Panel data analysis for 20 Committee on Payments and Market Infrastructures (CPMI) member countries performed by Bech et al.  (2018) showed that as GDP per capita increases, the demand for cash usage declines. A relationship between education and the use of e-payments was also observed by Goczek and Witkowski (2015), and Bergman et al. (2007). The empirical data presented by Stavins (2002) also revealed a 7.6% point increase in the use of any type of e-payment when education was increased by one level.

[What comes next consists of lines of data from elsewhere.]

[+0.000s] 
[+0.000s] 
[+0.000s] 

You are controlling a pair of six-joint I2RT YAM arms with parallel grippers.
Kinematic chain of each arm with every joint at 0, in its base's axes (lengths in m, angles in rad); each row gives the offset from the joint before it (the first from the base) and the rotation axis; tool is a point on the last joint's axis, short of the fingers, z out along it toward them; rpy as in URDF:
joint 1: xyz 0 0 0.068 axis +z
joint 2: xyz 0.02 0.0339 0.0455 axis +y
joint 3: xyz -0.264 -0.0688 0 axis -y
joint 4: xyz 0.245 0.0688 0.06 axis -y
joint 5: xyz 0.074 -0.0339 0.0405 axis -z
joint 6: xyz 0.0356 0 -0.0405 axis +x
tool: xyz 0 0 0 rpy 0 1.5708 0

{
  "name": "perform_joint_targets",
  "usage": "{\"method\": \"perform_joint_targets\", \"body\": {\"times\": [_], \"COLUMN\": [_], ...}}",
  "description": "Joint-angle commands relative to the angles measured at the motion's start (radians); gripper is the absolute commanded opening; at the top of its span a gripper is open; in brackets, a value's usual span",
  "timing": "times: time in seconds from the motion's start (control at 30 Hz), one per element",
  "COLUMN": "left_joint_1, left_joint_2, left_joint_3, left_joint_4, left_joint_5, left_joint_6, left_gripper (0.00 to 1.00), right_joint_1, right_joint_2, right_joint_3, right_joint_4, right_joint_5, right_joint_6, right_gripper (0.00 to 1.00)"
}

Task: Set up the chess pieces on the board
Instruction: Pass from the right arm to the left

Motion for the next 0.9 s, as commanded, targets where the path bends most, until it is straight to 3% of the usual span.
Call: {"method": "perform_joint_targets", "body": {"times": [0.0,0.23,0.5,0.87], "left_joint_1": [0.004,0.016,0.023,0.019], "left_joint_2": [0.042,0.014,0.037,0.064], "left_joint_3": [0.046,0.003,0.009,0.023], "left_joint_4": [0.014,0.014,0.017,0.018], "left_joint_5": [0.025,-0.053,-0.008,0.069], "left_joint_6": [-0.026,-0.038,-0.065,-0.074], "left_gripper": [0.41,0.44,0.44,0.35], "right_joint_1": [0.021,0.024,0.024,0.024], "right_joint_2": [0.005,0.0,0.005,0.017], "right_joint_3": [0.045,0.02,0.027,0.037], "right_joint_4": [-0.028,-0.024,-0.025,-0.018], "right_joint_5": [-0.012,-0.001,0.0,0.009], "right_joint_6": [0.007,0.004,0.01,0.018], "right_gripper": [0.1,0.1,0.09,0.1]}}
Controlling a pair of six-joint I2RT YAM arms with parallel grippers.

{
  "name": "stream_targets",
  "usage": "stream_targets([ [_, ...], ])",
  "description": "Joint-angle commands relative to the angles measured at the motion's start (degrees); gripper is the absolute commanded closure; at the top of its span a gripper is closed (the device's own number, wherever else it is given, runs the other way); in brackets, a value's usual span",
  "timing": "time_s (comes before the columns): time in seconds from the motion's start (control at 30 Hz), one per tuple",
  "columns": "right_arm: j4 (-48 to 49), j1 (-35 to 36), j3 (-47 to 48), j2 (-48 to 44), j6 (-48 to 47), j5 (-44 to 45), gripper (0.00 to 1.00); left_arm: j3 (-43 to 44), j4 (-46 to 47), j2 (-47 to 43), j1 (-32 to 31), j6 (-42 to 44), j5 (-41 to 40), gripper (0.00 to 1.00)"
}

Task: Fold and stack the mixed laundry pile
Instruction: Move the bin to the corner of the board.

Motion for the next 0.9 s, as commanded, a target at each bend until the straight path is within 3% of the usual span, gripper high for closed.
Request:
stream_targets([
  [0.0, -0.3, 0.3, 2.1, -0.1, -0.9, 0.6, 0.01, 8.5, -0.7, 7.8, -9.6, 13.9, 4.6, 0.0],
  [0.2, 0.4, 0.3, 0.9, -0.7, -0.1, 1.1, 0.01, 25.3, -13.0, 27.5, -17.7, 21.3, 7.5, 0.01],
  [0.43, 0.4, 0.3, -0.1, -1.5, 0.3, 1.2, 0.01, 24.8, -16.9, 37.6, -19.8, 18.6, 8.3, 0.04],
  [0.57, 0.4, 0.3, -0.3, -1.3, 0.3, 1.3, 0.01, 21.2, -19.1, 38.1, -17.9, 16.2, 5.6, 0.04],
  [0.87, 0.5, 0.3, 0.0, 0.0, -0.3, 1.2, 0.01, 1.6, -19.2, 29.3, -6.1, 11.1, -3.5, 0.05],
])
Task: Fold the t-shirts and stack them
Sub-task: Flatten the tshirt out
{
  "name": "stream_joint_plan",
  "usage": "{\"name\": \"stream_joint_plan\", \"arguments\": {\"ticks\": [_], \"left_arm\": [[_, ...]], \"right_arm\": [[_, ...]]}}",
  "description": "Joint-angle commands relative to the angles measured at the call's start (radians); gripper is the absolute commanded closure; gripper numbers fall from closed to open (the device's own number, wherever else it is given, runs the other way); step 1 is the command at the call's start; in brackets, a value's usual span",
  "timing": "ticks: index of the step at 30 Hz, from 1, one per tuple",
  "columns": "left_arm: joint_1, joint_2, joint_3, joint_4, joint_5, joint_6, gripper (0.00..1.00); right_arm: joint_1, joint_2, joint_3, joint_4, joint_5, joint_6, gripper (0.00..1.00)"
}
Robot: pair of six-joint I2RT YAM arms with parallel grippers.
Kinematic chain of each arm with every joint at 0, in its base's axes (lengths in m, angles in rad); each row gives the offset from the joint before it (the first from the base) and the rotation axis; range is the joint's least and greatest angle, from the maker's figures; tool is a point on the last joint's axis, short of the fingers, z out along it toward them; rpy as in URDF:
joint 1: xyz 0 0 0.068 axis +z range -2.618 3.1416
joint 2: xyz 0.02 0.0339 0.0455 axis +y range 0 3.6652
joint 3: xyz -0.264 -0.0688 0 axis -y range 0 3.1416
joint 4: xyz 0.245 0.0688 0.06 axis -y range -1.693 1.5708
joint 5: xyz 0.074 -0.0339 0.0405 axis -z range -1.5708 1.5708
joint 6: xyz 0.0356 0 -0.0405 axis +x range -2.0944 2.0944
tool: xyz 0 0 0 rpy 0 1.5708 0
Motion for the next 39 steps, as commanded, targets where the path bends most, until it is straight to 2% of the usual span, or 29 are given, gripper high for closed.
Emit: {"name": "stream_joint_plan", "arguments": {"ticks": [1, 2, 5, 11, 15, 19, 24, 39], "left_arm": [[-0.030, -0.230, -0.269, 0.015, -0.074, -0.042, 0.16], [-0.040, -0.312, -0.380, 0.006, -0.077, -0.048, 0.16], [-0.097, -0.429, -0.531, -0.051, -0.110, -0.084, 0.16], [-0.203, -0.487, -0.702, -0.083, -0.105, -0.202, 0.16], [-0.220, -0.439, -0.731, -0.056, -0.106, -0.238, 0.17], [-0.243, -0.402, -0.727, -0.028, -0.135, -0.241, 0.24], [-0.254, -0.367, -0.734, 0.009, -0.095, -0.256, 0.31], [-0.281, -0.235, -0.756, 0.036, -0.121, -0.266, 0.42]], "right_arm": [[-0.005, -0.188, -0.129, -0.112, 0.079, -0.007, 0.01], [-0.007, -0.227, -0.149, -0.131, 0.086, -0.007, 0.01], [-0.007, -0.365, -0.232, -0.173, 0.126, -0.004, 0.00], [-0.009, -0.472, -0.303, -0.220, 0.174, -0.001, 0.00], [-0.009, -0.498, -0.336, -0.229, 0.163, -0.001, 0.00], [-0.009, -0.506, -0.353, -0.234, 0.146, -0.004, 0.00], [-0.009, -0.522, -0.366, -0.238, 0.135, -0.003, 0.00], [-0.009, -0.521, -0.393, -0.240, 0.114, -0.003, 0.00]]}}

Oyelami et al. (2020) employed a mixed-method approach as influenced by the data collected through both primary and secondary sources and determined that a higher share of rural population seems to be associated with lesser e-payments. Individuals that are also employed in the agricultural sector also have a lower likelihood of using e-payments (Herwadkar et al., 2019). White-collar workers classified by Stavins (2002) as those working in managerial, professional, or technical specialties were also found to have a higher likelihood of using every type of e-payment as opposed to blue-collar workers and those who were unemployed, even after controlling for income and education.

The shift in consumer behaviour towards e-payment has also been influenced by confidence and expectations. For instance, Chorzempa (2018) stated that in a 2017 survey “84% of Chinese were not concerned about leaving home without any cash-not because they relied on credit cards or checks, but because they were confident that their mobile phone payment methods like Alipay or WeChat would be accepted for any expenses they encountered”. The UK Payment Markets 2019 Report also credits increased comfort and familiarity to the projection of the number of payments made via contactless cards and forecasted an increase from 19% in 2018 to 37% in 2028. The use of e-payments also tends to be habit forming and generally needs to be inculcated. A more recent study on consumers’ choice of payment instrument in Poland found that the most frequently cited reason for not using innovative forms of payment is the habit of using the old forms of payment such as cash (Åšwiecka and Grima, 2019). Structural equation modelling was utilised by Oney et al. (2017) to substantiate their hypothesis that past experience with e-payment systems has a significant and positive effect on consumers’ perceived security and trust.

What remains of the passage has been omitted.